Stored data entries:

>>>

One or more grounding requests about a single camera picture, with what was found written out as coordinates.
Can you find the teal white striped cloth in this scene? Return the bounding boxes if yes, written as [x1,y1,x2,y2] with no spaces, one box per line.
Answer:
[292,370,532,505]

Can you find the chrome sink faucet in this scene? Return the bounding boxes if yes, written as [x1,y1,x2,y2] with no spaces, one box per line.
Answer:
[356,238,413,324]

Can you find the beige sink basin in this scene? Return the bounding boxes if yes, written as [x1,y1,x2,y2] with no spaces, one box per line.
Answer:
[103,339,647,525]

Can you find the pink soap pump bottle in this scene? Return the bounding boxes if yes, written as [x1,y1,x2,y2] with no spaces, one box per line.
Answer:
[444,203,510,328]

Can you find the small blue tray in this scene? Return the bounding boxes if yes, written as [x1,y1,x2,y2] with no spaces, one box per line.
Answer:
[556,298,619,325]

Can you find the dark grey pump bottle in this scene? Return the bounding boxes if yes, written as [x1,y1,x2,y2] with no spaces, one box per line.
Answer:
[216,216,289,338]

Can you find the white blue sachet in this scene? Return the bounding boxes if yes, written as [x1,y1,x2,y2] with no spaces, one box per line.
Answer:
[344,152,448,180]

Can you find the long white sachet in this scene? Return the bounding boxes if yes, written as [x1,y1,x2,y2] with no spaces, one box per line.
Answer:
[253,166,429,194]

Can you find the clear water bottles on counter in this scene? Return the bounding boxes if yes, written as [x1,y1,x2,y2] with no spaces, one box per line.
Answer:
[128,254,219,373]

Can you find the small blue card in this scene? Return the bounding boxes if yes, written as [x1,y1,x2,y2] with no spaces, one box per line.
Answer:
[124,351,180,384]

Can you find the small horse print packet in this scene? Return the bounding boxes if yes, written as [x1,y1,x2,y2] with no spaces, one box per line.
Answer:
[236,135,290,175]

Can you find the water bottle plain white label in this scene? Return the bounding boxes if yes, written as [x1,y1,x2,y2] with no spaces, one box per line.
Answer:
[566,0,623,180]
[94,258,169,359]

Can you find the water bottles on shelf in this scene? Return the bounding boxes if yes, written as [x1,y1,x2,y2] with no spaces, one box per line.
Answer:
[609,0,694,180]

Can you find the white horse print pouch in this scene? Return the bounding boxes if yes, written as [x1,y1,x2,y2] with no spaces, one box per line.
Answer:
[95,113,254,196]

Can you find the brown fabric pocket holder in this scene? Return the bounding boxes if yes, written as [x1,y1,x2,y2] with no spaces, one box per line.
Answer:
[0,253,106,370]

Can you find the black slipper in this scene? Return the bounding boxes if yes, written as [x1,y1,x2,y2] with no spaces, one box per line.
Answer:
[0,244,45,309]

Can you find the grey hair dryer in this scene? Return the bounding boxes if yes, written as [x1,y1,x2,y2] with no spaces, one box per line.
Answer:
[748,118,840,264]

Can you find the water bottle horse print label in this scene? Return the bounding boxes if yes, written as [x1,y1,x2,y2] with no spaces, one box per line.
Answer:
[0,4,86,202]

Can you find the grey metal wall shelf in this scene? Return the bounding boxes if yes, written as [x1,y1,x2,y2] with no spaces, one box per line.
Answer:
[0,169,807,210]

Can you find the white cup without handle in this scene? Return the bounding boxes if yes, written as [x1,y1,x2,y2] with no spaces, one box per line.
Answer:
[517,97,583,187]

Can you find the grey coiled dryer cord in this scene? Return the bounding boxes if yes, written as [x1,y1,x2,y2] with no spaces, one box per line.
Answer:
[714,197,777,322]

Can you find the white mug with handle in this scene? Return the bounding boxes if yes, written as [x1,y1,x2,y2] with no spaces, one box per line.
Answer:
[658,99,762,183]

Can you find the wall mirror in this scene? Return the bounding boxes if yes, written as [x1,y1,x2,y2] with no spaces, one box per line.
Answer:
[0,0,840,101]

<<<
>>>

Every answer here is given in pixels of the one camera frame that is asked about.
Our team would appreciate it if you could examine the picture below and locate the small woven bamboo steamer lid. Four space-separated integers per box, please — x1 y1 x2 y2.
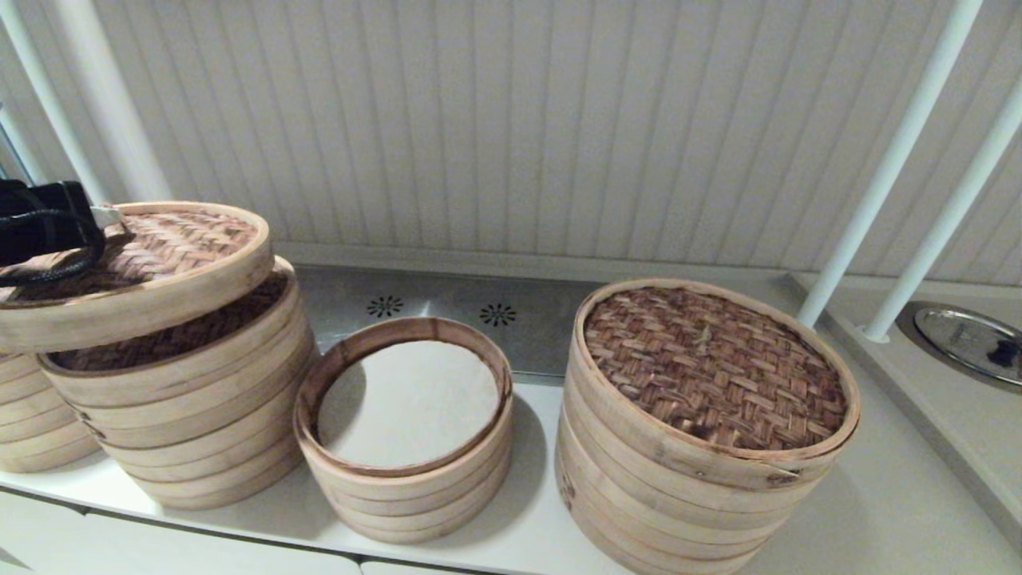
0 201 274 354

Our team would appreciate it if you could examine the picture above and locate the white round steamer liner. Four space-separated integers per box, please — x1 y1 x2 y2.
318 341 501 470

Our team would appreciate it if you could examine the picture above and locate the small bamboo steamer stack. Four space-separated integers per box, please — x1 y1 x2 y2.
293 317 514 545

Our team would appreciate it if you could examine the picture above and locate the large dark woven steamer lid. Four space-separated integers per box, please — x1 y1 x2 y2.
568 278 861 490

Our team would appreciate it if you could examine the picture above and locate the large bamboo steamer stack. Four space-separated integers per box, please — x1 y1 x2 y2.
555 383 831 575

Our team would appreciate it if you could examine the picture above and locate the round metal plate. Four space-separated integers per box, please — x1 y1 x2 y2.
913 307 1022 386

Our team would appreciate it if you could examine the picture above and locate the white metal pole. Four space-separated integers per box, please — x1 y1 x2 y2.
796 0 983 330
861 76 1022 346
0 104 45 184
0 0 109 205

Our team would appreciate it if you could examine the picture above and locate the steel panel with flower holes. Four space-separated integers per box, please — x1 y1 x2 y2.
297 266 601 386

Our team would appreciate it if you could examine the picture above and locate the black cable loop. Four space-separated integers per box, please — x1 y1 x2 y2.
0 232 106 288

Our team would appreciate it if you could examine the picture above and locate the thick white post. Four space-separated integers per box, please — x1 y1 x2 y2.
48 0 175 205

<<<

Assignment = Tell how many lines in the records above contain "wall", giving the number and no other words.

Your response = 2